Reproduce the whole listing, keeping each word unchanged.

════════════════

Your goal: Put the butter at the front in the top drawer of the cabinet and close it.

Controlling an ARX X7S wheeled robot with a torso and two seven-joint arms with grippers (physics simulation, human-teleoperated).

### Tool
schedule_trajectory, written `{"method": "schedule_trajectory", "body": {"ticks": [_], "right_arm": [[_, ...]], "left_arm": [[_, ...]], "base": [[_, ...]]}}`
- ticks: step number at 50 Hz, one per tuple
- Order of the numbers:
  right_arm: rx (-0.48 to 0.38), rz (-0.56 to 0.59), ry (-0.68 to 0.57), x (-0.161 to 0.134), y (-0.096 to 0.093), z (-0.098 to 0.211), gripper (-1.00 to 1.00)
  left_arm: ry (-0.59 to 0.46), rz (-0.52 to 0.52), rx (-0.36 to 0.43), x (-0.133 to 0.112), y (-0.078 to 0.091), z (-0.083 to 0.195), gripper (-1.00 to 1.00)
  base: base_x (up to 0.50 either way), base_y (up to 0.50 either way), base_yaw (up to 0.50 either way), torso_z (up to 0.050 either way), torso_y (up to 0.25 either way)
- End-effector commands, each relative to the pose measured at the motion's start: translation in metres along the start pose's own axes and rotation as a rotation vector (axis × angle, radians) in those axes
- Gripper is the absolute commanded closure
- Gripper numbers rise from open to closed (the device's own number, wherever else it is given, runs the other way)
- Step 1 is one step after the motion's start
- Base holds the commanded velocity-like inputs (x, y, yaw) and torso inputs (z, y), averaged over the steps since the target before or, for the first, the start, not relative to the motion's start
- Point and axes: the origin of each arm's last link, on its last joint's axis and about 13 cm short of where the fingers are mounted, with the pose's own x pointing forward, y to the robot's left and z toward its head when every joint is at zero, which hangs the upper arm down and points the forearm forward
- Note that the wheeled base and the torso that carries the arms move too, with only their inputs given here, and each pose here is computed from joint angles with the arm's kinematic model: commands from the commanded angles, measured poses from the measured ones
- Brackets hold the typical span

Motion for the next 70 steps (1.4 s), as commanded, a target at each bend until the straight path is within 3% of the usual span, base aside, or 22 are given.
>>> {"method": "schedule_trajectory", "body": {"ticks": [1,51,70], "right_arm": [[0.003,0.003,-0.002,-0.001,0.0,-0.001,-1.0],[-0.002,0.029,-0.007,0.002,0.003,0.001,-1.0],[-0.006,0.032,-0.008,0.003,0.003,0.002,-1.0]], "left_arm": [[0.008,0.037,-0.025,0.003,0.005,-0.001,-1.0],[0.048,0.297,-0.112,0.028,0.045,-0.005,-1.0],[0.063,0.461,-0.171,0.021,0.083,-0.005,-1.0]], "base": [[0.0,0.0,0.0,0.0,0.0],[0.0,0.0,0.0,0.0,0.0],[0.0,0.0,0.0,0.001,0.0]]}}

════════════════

### Written reply:
Your goal: Put the butter at the front in the top drawer of the cabinet and close it.

Controlling an ARX X7S wheeled robot with a torso and two seven-joint arms with grippers (physics simulation, human-teleoperated).

### Tool
schedule_trajectory, written `{"method": "schedule_trajectory", "body": {"ticks": [_], "right_arm": [[_, ...]], "left_arm": [[_, ...]], "base": [[_, ...]]}}`
- ticks: step number at 50 Hz, one per tuple
- Order of the numbers:
  right_arm: rx (-0.48 to 0.38), rz (-0.56 to 0.59), ry (-0.68 to 0.57), x (-0.161 to 0.134), y (-0.096 to 0.093), z (-0.098 to 0.211), gripper (-1.00 to 1.00)
  left_arm: ry (-0.59 to 0.46), rz (-0.52 to 0.52), rx (-0.36 to 0.43), x (-0.133 to 0.112), y (-0.078 to 0.091), z (-0.083 to 0.195), gripper (-1.00 to 1.00)
  base: base_x (up to 0.50 either way), base_y (up to 0.50 either way), base_yaw (up to 0.50 either way), torso_z (up to 0.050 either way), torso_y (up to 0.25 either way)
- End-effector commands, each relative to the pose measured at the motion's start: translation in metres along the start pose's own axes and rotation as a rotation vector (axis × angle, radians) in those axes
- Gripper is the absolute commanded closure
- Gripper numbers rise from open to closed (the device's own number, wherever else it is given, runs the other way)
- Step 1 is one step after the motion's start
- Base holds the commanded velocity-like inputs (x, y, yaw) and torso inputs (z, y), averaged over the steps since the target before or, for the first, the start, not relative to the motion's start
- Point and axes: the origin of each arm's last link, on its last joint's axis and about 13 cm short of where the fingers are mounted, with the pose's own x pointing forward, y to the robot's left and z toward its head when every joint is at zero, which hangs the upper arm down and points the forearm forward
- Note that the wheeled base and the torso that carries the arms move too, with only their inputs given here, and each pose here is computed from joint angles with the arm's kinematic model: commands from the commanded angles, measured poses from the measured ones
- Brackets hold the typical span

Motion for the next 70 steps (1.4 s), as commanded, a target at each bend until the straight path is within 3% of the usual span, base aside, or 22 are given.
>>> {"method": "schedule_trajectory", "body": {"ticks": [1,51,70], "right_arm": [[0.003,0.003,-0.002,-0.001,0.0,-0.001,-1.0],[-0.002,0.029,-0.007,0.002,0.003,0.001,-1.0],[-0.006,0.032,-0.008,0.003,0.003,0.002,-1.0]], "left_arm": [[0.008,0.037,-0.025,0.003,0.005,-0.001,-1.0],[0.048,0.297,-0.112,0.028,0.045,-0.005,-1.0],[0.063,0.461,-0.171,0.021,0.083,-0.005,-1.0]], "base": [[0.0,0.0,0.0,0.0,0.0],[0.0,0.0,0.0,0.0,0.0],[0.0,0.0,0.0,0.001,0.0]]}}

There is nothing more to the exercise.